» Work instructions
Retype each record exactly; no pictures.

» Data shown
►
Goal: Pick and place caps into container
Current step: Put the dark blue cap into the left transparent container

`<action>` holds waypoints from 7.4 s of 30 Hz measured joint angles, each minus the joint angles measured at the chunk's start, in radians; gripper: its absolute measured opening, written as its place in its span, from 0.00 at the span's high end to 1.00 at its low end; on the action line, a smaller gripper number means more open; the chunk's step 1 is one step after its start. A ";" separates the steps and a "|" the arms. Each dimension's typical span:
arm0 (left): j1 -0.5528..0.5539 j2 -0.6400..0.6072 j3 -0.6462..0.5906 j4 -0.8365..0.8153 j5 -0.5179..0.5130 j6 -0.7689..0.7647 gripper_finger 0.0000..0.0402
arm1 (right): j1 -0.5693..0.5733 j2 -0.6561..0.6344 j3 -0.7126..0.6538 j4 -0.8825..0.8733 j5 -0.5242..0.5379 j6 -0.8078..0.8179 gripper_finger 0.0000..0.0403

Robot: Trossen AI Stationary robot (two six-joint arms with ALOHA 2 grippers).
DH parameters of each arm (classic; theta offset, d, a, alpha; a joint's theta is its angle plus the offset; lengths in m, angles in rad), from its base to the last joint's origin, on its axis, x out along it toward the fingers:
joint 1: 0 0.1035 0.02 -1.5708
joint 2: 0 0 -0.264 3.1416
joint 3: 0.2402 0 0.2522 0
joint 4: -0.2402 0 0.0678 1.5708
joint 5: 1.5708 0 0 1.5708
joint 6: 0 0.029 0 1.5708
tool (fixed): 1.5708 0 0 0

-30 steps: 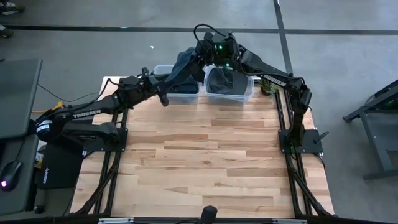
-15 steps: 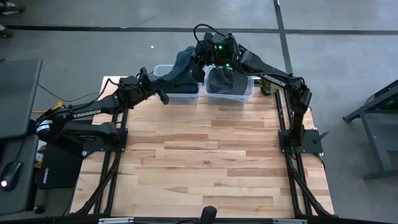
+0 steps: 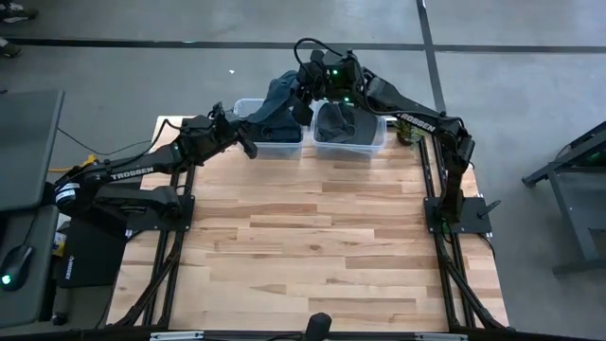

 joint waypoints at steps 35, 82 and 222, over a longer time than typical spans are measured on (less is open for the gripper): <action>0.049 0.000 0.000 -0.021 0.058 -0.353 0.99 | 0.014 -0.233 0.000 -0.363 0.051 -0.290 0.44; 0.438 0.181 0.000 0.321 1.150 -1.145 0.99 | 0.272 0.045 0.000 -0.347 0.683 -0.826 0.73; 0.719 -0.203 0.000 -0.251 1.064 -0.178 0.42 | 0.013 0.247 0.000 -0.010 0.149 -0.271 1.00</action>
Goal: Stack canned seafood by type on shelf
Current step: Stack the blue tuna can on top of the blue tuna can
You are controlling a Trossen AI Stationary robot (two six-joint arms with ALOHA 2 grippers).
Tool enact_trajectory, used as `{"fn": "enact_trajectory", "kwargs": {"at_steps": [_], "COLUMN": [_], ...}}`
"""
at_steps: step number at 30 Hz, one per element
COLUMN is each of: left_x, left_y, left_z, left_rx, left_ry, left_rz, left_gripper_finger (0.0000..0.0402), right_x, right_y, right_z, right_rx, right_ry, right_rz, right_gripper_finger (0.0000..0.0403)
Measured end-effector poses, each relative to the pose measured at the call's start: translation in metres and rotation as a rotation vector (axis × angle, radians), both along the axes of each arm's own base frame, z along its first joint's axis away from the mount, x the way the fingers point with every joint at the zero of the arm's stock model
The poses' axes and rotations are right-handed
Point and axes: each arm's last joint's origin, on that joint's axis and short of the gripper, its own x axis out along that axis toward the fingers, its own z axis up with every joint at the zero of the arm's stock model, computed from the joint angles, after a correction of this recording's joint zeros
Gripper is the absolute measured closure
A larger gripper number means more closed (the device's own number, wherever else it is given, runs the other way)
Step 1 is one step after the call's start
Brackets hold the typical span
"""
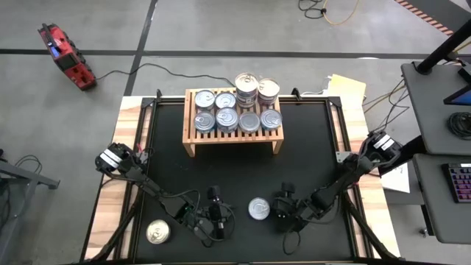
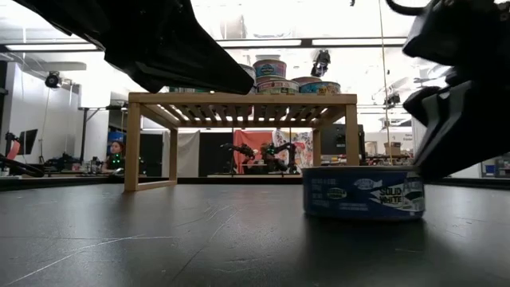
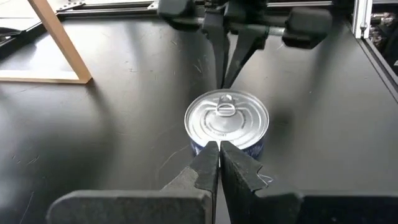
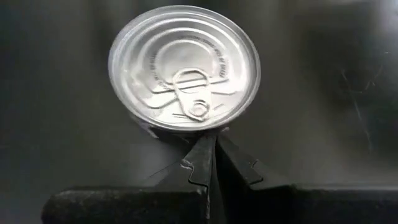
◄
» Answer to this task
Goal: Pick and place caps into container
Current step: Put the dark blue cap into the left transparent container

`<action>` holds waypoints from 7.4 s of 30 Hz measured joint angles, each minus the joint angles measured at the chunk's start, in radians; gripper: its absolute measured opening, written as its place in its span, from 0.00 at the span's high end to 1.00 at its low end; on the action line, a smaller gripper number means more open; the chunk's step 1 is one step after its start. A ";" separates the steps and a "|" the arms. Each dimension's typical span:
arm0 (left): j1 -0.5528..0.5539 j2 -0.6400..0.6072 j3 -0.6462..0.5906 j4 -0.8365..0.8153 j5 -0.5179..0.5130 j6 -0.7689..0.7647 gripper_finger 0.0000..0.0402
arm1 (right): j1 -0.5693..0.5733 j2 -0.6561..0.6344 j3 -0.7126..0.6538 j4 -0.8825..0.8733 j5 -0.5242..0.5379 j6 -0.8078..0.8179 gripper_finger 0.0000..0.0403

Robot: Trossen AI Stationary robot (two six-joint arms with ALOHA 2 grippers).
DH parameters of each arm (classic; theta offset, d, a, alpha; a joint's theta is its angle plus the offset; lengths in m, angles in rad), from its base to the last joint's origin, on its axis, x out along it toward the fingers:
joint 1: 0 0.1035 0.02 -1.5708
joint 2: 0 0 -0.264 3.1416
joint 3: 0.2402 0 0.2522 0
joint 4: -0.2402 0 0.0678 1.5708
joint 5: 1.5708 0 0 1.5708
joint 6: 0 0.029 0 1.5708
tool (fixed): 1.5708 0 0 0

-30 steps: 
-15 steps: 
+0 steps: 

 joint waypoints at steps 35, 82 and 222, over a longer time than typical spans are measured on (less is open for the gripper): <action>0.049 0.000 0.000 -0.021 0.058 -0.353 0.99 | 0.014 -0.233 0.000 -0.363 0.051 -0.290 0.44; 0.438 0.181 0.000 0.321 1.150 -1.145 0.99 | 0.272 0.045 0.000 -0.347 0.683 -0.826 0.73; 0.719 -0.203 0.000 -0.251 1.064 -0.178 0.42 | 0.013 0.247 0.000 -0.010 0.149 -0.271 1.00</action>
Goal: Stack canned seafood by type on shelf
Current step: Stack the blue tuna can on top of the blue tuna can
You are controlling a Trossen AI Stationary robot (two six-joint arms with ALOHA 2 grippers).
Tool enact_trajectory, used as `{"fn": "enact_trajectory", "kwargs": {"at_steps": [_], "COLUMN": [_], ...}}`
"""
at_steps: step number at 30 Hz, one per element
COLUMN is each of: left_x, left_y, left_z, left_rx, left_ry, left_rz, left_gripper_finger (0.0000..0.0402), right_x, right_y, right_z, right_rx, right_ry, right_rz, right_gripper_finger (0.0000..0.0403)
Measured end-effector poses, each relative to the pose measured at the call's start: translation in metres and rotation as a rotation vector (axis × angle, radians), both along the axes of each arm's own base frame, z along its first joint's axis away from the mount, x the way the fingers point with every joint at the zero of the arm's stock model
The poses' axes and rotations are right-handed
Point and axes: each arm's last joint's origin, on that joint's axis and short of the gripper, its own x axis out along that axis toward the fingers, its own z axis up with every joint at the zero of the arm's stock model, computed from the joint angles, after a correction of this recording's joint zeros
Gripper is the absolute measured closure
A larger gripper number means more closed (the device's own number, wherever else it is given, runs the other way)
Step 1 is one step after the call's start
Brackets hold the typical span
"""

Nothing else belongs to this answer.